Work required: Starting at the line below with "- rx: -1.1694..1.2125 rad" and stopping at the line with "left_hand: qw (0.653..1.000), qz", please print each line exactly, those two included, and skip every picture.

....................

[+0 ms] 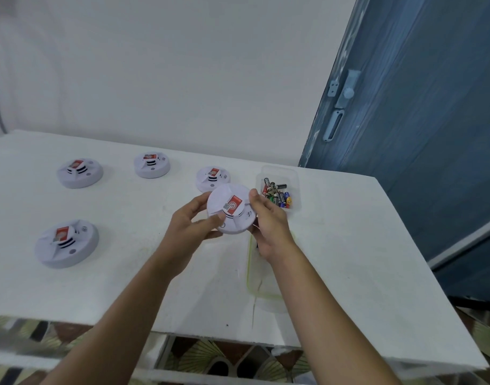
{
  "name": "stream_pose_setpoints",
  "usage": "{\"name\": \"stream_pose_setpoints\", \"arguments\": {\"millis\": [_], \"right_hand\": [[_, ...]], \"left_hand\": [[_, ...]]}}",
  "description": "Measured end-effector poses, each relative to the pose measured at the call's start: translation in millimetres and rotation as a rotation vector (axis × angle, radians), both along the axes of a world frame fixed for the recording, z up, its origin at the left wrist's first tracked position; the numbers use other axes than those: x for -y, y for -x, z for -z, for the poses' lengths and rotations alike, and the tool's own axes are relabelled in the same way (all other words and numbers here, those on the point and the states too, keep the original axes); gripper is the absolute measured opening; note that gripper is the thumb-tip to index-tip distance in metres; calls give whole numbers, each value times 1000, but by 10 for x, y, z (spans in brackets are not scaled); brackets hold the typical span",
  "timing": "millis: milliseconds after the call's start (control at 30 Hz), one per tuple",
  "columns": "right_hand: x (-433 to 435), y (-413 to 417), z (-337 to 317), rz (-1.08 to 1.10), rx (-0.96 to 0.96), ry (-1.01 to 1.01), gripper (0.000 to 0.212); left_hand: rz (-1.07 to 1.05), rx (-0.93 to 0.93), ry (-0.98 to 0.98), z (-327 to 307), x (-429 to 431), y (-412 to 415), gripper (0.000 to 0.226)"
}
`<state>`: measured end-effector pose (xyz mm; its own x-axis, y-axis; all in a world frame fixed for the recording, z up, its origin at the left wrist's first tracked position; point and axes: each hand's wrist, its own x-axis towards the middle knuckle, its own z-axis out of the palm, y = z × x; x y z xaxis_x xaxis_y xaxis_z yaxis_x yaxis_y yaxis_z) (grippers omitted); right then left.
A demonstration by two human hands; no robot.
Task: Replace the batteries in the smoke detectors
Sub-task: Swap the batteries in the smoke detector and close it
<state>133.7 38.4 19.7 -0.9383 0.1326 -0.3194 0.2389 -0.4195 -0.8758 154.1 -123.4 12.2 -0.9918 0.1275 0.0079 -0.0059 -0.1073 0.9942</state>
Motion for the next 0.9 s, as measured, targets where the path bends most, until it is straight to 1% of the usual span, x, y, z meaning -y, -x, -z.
{"name": "stream_pose_setpoints", "arguments": {"millis": [100,267,367,467,533,700,900], "right_hand": [[-6,-6,-15,10,-9,19,28],[-24,-23,-28,-26,-52,42,22],[0,-18,-16,3,-63,33,24],[18,-16,9,61,-29,34,24],[33,-13,22,84,-10,43,29],[76,3,39,64,0,39,37],[107,7,44,40,7,39,36]], "left_hand": [[57,-16,-21,-19,3,-23,53],[-14,11,-53,-14,11,13,54],[-59,29,-59,16,5,26,52],[-82,22,-39,45,-15,22,52],[-89,25,-29,63,-14,18,52],[-92,32,-32,89,15,4,49],[-99,37,-22,98,66,12,51]]}}
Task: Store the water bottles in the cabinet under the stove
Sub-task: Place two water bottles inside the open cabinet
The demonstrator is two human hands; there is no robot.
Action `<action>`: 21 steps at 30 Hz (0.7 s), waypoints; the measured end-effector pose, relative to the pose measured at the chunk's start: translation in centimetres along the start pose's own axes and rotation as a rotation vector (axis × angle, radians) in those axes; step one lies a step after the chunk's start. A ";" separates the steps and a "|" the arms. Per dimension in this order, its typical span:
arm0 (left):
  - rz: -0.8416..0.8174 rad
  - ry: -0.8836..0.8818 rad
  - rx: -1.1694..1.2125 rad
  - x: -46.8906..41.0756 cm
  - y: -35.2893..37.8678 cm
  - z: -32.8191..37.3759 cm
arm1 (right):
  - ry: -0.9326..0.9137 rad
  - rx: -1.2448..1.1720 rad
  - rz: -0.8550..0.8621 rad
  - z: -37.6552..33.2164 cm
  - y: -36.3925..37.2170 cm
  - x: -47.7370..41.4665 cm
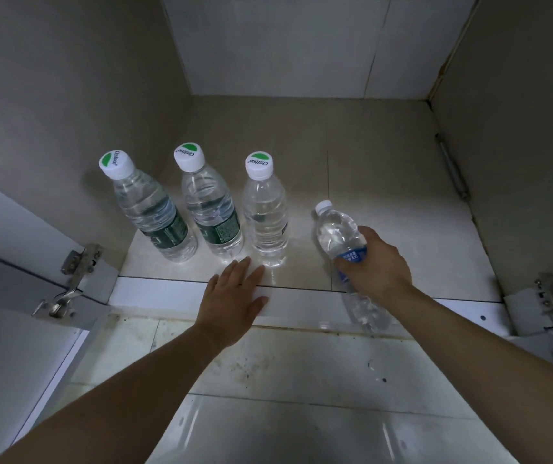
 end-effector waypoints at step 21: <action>0.015 -0.020 -0.027 0.2 -0.6 0.2 | -0.494 -0.510 0.154 -3.3 -0.8 1.7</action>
Point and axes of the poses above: each hand's wrist, its own x-axis away from the middle knuckle, its own y-axis out of the palm, z = x × y, the point moved 7 cm from there along -x, towards the middle knuckle, and after that the axes turned 15 degrees about -z, right-handed, at the moved point
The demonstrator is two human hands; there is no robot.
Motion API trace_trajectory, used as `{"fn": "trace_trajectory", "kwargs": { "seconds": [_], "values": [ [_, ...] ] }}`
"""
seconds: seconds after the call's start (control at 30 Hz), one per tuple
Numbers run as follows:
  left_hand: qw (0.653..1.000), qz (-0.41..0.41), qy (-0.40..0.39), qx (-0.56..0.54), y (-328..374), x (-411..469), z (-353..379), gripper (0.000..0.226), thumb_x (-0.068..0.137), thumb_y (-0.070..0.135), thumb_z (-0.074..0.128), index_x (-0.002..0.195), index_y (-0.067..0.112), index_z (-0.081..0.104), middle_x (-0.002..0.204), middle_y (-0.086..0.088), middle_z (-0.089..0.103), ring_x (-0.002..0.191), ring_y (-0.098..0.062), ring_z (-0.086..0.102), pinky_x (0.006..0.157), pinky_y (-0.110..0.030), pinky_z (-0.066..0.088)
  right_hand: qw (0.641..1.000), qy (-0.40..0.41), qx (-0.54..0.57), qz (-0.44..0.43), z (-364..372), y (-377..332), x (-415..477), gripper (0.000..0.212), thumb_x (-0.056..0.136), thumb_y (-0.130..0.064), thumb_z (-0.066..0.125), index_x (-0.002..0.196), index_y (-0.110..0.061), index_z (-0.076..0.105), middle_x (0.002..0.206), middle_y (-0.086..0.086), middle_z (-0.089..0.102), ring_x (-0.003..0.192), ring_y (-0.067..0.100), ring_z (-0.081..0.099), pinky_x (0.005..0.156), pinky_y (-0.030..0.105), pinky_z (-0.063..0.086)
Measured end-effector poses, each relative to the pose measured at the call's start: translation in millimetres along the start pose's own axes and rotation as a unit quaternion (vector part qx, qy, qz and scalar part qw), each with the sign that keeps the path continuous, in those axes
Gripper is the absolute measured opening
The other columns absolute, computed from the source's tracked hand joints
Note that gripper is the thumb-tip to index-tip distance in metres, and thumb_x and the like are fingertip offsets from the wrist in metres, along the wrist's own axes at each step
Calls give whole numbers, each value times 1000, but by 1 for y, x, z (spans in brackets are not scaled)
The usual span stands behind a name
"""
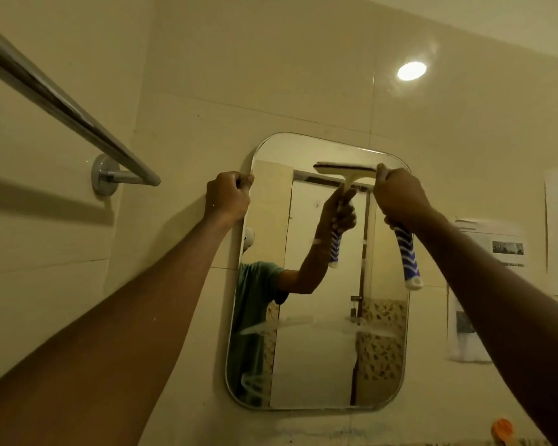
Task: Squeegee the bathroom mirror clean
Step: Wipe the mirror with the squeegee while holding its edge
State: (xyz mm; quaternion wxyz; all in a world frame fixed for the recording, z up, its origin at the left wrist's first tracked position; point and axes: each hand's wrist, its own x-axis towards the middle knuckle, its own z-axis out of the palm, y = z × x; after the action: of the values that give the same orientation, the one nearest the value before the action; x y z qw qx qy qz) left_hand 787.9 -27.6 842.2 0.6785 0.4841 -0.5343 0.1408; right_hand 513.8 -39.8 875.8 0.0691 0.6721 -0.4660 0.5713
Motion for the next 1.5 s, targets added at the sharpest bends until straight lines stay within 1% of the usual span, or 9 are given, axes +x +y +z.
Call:
{"fn": "trace_trajectory", "kwargs": {
  "seconds": [0.27, 0.37, 0.5, 0.63, 0.77, 0.9, 1.07, 1.2, 1.5],
  "values": [
    [1000, -18, 8, -1, 2, -4, 2, 34, 97, 34, 51, 92, 5, 68, 85, -11, 68, 72, -20, 54, 63, -28, 38, 995, -85, 8, 52, 52, 72, -158, 51, 103, -38, 31, 69, -13, 60, 56, 6, 59, 44, 13, 52, 42, 23, 40],
    [1000, -12, 10, -9, 2, -5, 1, 33, 96, 34, 52, 94, 5, 69, 83, -6, 66, 68, -14, 51, 62, -26, 36, 997, -73, -2, 36, 39, 48, -132, 50, 103, -34, 33, 65, -14, 58, 50, 1, 54, 37, 6, 47, 37, 17, 35],
    [1000, -10, 1, -26, 1, -5, -1, 33, 95, 36, 54, 93, 7, 69, 84, -5, 66, 70, -15, 55, 62, -26, 40, 998, -18, -20, -57, 16, -25, -33, 41, 104, -27, 33, 66, -19, 46, 54, 1, 51, 38, 9, 49, 40, 24, 43],
    [998, -30, -25, -39, 2, -1, -7, 48, 99, 40, 44, 78, 2, 63, 79, -16, 68, 73, -32, 65, 72, -44, 57, 1000, -12, 9, -12, 32, -64, -2, 44, 102, -38, 32, 77, -10, 55, 62, 2, 58, 45, 11, 57, 41, 23, 45],
    [998, -32, -33, -41, 3, -3, -10, 49, 100, 36, 40, 81, -2, 65, 81, -21, 69, 77, -38, 65, 75, -52, 54, 998, -49, 31, -7, 67, -28, -80, 37, 100, -39, 36, 72, -21, 52, 55, -3, 56, 31, 3, 47, 31, 13, 36],
    [998, -31, -30, -41, 5, -5, -10, 48, 100, 33, 40, 75, -2, 62, 78, -21, 68, 74, -37, 63, 70, -45, 55, 993, -116, -17, 13, 88, 13, -167, 37, 100, -39, 38, 70, -24, 53, 55, -6, 55, 40, 2, 47, 39, 15, 34],
    [1000, -5, -2, 10, 0, -16, -6, 50, 101, 30, 39, 53, 19, 39, 52, 1, 45, 48, -14, 40, 45, -26, 25, 996, -80, -23, 22, 50, 7, -110, 40, 101, -34, 37, 70, -16, 54, 56, 0, 54, 41, 7, 47, 33, 15, 33],
    [999, 17, 0, 34, -11, -29, -3, 49, 101, 30, 40, 54, 19, 39, 52, 1, 45, 48, -13, 41, 49, -28, 29, 999, -34, 18, 32, 37, 4, -75, 47, 103, -37, 30, 72, -12, 54, 54, 1, 52, 31, 4, 43, 27, 13, 30],
    [997, 27, 30, 64, -31, -62, 5, 39, 100, 29, 43, 65, 13, 51, 68, -12, 61, 62, -25, 53, 55, -30, 36, 995, -82, -52, 35, 98, 67, -221, 43, 101, -40, 28, 70, -26, 53, 53, -11, 52, 42, 0, 49, 36, 11, 26]
  ]
}}
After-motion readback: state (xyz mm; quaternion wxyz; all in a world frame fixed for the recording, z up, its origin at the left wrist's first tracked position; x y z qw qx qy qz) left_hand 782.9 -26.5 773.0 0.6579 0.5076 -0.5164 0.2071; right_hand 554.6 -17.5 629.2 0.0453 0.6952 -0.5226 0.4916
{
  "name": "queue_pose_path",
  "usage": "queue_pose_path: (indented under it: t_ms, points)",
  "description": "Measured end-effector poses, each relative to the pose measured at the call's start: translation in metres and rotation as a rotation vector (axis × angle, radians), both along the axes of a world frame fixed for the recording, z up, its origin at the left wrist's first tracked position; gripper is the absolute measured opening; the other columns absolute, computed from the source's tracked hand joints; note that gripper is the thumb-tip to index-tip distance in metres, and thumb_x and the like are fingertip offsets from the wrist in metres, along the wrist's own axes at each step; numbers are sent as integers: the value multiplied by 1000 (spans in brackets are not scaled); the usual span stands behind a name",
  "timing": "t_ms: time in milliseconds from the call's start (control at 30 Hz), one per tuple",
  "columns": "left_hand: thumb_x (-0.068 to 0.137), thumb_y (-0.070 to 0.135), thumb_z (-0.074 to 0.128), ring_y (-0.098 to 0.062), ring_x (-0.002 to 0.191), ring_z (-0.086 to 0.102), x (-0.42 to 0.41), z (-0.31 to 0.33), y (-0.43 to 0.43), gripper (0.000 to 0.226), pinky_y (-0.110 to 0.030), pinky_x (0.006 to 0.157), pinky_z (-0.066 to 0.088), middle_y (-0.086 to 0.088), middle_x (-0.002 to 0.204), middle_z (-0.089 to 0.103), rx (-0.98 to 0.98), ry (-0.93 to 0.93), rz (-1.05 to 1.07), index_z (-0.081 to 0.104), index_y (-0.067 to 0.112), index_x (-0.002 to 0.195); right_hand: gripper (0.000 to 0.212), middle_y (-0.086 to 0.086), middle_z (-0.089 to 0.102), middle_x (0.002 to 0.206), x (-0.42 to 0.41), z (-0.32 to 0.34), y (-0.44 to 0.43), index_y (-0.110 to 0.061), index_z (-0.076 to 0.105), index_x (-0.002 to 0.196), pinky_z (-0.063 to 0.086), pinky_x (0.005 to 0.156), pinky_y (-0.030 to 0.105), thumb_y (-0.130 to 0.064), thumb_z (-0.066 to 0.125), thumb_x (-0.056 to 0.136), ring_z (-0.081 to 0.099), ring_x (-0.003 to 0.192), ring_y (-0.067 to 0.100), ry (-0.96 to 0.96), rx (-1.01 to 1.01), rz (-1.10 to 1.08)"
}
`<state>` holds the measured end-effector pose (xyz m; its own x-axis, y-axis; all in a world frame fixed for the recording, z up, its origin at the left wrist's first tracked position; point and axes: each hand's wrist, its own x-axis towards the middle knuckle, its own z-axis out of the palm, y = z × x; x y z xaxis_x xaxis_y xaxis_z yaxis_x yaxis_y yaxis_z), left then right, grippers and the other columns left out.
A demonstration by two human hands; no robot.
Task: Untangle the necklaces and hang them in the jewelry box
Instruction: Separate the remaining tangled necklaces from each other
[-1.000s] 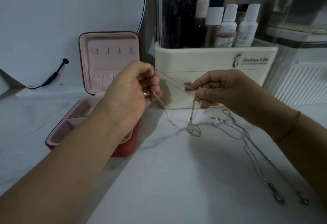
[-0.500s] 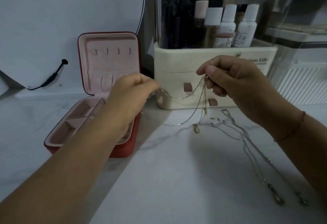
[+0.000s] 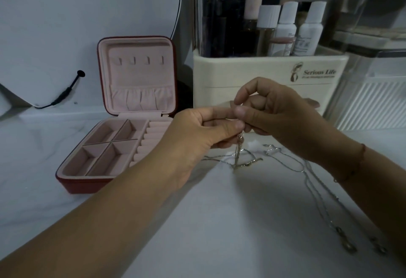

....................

Your solution:
  - rx: -1.1694..1.2125 rad
  - x: -46.8906..41.0756 cm
  - y: -35.2893..37.8678 cm
  - z: -32.8191..37.3759 cm
arm1 (right):
  - ry: -0.9326..0.9137 rad
  - rx: -1.2448..1.1720 rad
  - rz: -0.8550..0.8621 rad
  - z: -37.6552..33.2164 cm
  - y: -36.3925..37.2170 cm
  - x: -47.7370..41.4665 cm
 end-effector waypoints at step 21: <action>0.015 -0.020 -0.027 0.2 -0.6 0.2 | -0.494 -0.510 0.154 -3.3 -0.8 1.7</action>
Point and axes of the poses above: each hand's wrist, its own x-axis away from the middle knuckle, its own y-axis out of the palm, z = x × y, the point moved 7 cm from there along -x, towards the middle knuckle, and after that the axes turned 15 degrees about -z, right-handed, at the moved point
The demonstrator is two human hands; there is no robot.
Motion API trace_trajectory, used as `{"fn": "trace_trajectory", "kwargs": { "seconds": [_], "values": [ [_, ...] ] }}`
"""
seconds: seconds after the call's start (control at 30 Hz), one per tuple
Numbers run as follows:
  left_hand: qw (0.653..1.000), qz (-0.41..0.41), qy (-0.40..0.39), qx (-0.56..0.54), y (-328..374), x (-411..469), z (-353..379), gripper (0.000..0.226), thumb_x (-0.068..0.137), thumb_y (-0.070..0.135), thumb_z (-0.074..0.128), index_x (-0.002..0.195), index_y (-0.067..0.112), index_z (-0.081..0.104), middle_x (-0.002..0.204), middle_y (-0.086..0.088), middle_z (-0.089..0.103), ring_x (-0.002..0.191), ring_y (-0.098..0.062), ring_z (-0.086..0.102), pinky_x (0.006..0.157), pinky_y (-0.110..0.030), pinky_z (-0.066..0.088)

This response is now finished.